‘Do We Not Bleed?’ by Daniel Taylor

Do We Not Bleed?

The joke is that I was the one who was retarded. I’m the one lagging behind. I have a moderately higher IQ than Judy. I don’t have any extra chromosomes. I can tell time. But she knows how to live and I don’t. She knows how to treat people and I don’t. She knows how to be happy and I don’t. She knows how to give and receive love and I sure don’t.

Daniel Taylor’s second Jon Mote mystery continues a superior, unconventional Christian mystery series. In the first installment, Death Comes For the Deconstructionist, Jon, a former English scholar who heard self-destructive voices in his head, solved the murder of his former academic mentor. He also experienced an exorcism – though he probably wouldn’t call it that. It’s true that the voices have stopped and show no signs of returning, but he knows Scripture well enough (as a lapsed Baptist) to know the story of the swept and garnished room.

As Do We Not Bleed? opens, Jon’s mentally retarded sister Judy, who lived with him in the last story, has returned (by her own choice) to New Directions, a group home in Wayzata, Minnesota. Having no better prospects, Jon has taken a job as a counselor there, permitting him to spend time with her. He finds that life in a care facility for Specials (the current favored euphemism for the retarded) has some similarities to life in the English Department. Everyone is obsessed with politically correct language, as if you can change reality by making up new names. But Jon enjoys working with his group, who are colorful individuals and see the world in interesting ways.
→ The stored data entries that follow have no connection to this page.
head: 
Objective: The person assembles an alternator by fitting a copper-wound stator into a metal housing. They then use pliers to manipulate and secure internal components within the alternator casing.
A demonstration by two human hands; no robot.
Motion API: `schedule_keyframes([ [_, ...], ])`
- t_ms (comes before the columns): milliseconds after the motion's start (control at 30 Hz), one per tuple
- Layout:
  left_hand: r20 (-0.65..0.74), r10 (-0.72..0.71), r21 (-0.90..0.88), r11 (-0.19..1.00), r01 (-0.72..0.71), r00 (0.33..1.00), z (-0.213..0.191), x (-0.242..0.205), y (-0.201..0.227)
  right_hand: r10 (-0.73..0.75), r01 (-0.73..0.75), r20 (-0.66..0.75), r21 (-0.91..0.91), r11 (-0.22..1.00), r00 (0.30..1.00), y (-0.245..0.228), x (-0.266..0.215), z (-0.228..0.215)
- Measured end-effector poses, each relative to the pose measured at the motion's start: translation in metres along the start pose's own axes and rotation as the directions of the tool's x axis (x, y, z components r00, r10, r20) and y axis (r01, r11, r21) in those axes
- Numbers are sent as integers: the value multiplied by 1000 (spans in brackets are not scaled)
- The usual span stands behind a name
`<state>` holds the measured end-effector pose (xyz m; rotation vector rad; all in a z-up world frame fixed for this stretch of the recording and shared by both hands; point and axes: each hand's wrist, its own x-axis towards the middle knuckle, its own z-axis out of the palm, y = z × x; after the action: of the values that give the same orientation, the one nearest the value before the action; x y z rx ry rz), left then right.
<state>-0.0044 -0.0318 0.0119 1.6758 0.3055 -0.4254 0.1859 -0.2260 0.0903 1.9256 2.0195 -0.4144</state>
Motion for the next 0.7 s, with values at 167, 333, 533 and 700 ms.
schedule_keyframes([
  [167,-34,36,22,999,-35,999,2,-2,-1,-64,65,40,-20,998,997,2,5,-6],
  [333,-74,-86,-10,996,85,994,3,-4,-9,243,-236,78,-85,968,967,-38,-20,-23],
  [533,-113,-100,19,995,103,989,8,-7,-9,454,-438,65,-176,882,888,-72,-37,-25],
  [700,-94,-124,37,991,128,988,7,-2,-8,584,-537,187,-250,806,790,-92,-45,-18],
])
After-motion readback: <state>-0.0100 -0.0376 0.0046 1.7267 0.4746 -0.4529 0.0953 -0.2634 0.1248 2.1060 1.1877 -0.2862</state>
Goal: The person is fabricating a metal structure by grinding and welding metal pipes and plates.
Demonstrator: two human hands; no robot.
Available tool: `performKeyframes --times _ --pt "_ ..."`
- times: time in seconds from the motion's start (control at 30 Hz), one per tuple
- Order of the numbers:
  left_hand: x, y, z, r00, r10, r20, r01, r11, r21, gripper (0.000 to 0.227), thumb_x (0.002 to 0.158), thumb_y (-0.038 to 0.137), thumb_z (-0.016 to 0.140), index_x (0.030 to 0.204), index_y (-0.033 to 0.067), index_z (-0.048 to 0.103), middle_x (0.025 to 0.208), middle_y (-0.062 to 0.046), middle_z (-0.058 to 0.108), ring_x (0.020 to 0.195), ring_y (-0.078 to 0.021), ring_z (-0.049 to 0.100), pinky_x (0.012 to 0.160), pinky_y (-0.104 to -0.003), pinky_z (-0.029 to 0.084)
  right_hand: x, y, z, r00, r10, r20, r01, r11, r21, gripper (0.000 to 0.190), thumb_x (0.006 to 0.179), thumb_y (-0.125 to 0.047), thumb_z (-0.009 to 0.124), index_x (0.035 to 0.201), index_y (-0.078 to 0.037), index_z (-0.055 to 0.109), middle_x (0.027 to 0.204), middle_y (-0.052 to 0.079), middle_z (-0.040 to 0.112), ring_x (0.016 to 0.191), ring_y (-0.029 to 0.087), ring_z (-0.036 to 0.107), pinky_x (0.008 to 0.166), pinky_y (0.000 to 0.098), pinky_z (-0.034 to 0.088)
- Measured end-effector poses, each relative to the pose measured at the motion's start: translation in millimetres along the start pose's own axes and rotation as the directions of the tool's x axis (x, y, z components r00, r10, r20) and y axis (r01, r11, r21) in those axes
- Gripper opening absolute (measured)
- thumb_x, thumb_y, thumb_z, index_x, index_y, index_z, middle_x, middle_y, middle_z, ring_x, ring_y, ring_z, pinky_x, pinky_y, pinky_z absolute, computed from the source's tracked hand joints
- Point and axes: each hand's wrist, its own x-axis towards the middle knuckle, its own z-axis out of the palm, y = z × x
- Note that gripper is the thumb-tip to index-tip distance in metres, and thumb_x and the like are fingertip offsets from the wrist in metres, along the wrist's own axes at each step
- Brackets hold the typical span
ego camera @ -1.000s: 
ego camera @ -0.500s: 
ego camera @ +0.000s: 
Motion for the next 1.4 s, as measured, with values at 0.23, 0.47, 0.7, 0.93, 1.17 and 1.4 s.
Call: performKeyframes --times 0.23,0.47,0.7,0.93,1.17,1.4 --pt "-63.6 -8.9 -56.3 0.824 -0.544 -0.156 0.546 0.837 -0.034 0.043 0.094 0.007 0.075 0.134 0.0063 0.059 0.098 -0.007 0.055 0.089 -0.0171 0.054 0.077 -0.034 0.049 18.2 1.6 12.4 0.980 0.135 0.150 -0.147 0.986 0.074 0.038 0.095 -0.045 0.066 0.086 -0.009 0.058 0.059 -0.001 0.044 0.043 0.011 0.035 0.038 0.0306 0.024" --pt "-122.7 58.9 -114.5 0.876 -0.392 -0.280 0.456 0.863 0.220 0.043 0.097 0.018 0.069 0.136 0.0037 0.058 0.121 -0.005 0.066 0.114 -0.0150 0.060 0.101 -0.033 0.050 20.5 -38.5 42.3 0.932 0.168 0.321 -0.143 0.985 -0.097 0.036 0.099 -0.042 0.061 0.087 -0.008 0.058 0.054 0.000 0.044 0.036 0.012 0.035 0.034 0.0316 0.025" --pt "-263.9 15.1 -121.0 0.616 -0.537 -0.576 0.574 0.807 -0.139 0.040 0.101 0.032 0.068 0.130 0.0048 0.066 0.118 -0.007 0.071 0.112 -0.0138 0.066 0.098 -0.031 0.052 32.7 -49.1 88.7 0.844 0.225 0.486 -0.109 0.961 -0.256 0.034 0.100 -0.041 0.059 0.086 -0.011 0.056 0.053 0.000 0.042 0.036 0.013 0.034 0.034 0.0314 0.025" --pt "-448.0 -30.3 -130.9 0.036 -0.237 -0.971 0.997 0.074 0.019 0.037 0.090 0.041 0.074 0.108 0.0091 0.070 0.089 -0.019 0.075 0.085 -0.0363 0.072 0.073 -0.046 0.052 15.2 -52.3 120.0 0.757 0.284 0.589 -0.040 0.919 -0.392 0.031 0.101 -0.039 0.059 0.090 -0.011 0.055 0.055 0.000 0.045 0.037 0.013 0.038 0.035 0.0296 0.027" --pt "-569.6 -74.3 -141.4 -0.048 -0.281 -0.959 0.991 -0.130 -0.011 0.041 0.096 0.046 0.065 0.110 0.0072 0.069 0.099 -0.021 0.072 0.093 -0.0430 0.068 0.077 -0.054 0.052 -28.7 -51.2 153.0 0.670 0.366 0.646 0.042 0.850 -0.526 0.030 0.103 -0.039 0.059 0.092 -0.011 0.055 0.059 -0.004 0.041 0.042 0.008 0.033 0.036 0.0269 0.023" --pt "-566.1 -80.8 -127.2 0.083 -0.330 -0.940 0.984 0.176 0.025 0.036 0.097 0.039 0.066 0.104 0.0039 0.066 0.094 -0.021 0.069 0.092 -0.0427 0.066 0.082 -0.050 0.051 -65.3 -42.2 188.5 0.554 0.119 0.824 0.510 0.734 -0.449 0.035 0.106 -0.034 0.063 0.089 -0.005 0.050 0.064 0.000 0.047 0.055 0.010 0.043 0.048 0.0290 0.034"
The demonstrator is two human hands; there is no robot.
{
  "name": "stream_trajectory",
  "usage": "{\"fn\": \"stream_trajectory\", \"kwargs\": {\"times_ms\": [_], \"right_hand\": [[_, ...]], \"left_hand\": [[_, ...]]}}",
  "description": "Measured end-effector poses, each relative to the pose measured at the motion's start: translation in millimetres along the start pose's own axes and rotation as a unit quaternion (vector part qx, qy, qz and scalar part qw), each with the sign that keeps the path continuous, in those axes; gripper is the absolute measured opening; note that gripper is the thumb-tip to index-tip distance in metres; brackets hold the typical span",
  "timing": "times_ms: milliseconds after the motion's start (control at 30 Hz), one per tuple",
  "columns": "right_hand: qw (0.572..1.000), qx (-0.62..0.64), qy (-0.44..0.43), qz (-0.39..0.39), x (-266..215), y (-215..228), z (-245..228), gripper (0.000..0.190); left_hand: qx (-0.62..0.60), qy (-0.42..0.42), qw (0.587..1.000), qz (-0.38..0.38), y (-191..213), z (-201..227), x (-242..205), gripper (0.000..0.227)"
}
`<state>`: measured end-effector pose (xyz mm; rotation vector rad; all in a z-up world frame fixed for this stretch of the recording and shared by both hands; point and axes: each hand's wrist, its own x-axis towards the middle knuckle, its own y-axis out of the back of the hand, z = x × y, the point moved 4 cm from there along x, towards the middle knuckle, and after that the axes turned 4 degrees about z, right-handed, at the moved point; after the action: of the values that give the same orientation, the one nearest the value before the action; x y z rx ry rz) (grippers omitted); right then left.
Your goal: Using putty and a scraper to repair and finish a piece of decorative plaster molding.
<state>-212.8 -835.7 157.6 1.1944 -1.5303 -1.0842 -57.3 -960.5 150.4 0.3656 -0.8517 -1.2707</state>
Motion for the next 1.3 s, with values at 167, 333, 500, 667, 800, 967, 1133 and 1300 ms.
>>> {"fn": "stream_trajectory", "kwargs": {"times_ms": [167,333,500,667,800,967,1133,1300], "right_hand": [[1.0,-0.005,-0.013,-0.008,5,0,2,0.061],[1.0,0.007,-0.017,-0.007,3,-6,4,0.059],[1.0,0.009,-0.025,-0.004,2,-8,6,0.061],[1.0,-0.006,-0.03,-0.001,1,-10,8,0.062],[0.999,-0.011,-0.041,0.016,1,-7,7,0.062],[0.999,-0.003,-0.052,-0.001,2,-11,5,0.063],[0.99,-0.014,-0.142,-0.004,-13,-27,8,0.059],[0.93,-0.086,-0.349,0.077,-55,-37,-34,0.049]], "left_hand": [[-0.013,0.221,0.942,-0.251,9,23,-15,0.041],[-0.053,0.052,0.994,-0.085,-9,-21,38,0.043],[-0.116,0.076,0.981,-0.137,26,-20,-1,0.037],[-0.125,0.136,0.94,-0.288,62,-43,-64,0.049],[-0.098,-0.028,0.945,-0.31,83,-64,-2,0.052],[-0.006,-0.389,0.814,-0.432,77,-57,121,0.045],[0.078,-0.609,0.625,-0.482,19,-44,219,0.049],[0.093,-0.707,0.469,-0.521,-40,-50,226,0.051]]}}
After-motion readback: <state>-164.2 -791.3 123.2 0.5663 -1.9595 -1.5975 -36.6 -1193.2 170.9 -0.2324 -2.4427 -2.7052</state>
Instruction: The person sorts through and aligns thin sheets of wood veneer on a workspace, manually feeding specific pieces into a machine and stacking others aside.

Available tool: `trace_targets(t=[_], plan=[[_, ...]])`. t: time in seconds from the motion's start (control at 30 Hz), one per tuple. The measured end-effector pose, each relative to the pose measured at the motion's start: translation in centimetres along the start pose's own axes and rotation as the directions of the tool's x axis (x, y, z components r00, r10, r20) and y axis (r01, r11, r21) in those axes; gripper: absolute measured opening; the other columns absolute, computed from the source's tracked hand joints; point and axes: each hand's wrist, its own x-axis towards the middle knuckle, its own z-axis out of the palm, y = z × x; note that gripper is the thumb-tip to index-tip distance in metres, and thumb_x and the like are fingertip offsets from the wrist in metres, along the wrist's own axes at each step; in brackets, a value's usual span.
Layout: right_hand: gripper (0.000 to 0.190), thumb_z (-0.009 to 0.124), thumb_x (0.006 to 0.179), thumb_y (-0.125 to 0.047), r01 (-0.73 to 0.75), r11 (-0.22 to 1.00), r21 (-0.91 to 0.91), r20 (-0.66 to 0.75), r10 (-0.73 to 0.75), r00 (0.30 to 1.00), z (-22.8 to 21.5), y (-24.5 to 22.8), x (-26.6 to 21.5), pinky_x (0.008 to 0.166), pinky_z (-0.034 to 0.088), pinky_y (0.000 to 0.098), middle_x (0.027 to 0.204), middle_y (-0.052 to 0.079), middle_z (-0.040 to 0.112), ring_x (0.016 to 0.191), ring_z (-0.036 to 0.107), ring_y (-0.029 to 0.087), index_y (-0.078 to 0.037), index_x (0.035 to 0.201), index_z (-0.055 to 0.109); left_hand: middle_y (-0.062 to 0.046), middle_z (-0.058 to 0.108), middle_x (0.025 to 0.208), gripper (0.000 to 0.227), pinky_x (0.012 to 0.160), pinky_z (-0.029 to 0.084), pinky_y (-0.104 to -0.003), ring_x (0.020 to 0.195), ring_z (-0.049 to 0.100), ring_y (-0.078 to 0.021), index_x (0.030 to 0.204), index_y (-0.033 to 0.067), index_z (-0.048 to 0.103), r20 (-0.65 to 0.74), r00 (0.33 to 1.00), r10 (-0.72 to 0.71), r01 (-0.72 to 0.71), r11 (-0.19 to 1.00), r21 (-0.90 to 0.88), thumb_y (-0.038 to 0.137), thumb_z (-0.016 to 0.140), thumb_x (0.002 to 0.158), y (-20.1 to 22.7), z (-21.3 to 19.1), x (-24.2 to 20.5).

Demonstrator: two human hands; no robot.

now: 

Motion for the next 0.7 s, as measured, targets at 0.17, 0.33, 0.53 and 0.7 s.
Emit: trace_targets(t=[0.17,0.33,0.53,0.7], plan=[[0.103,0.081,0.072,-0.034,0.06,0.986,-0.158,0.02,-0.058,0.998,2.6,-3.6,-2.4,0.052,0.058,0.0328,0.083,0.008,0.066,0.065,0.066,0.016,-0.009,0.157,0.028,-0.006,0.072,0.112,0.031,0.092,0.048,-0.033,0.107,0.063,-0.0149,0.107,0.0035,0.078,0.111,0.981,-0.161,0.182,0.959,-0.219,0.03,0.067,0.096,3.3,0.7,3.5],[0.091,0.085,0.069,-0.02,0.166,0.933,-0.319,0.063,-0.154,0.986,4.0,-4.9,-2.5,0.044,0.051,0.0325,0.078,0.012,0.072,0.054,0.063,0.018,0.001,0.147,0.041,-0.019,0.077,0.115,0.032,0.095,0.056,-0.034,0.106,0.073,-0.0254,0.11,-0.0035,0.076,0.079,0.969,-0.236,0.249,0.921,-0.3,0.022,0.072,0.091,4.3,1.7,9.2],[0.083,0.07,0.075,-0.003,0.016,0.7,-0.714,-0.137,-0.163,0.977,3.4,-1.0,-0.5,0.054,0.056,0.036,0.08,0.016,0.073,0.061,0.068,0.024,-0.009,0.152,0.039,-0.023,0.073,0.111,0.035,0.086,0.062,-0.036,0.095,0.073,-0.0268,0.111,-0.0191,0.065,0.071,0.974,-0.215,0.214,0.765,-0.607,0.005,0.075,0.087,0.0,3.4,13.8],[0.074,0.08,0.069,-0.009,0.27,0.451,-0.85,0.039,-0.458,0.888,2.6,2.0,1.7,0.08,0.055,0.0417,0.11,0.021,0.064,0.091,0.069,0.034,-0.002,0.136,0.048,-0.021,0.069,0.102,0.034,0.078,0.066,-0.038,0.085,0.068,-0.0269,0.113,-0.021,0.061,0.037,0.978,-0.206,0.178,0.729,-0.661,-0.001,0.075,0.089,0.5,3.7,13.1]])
Then one day one of the residents, the brain-damaged daughter of a very rich man, disappears. Soon her body is found in a nearby wetland. Neighbors are inclined to blame the group home residents. Tragically, after the woman’s body is found, evidence is discovered pointing to J.P., a member of Jon’s group. Jon finds it impossible to believe that gentle J.P. could have done something like that, but it takes a troubling conversation with an old nun and the innocent (and legally useless) testimony of another resident to persuade Jon to take the risk of confronting the true murderer.

Long on heart and faith (though Jon has little), somewhat short on plausibility, Do We Not Bleed? is a heartwarming and touching tale. I think part of its lesson is a distinction Taylor draws between being sure and being certain, which (I confess) has never made a lot of sense to me. But he also rephrases C. S. Lewis’ argument that the existence of a hunger argues the existence of something to satisfy that hunger, which pleased me. I personally enjoyed Jon’s extended monologues about God, the world, and everything, but they might not suit every reader’s taste.

The biggest treat of the book, I think, is the depiction of Judy. She is a masterpiece of character building – a person who is at once not intelligent, and yet wise. I’m not sure I could carry that off, myself.

The story is set around the end of the Clinton Administration, and I thought I recognized a couple anachronisms. Jon speaks of Marshall Field’s department stores in reference to his childhood, and if my math is right it would have been Dayton’s at that point in time. He also has coffee at a Starbucks, and I’m not sure we had any around here then (though I was living in Florida, and might be wrong).

Still, Do We Not Bleed? was a very satisfying book for me. Minor cautions for language and mature (or immature) situations.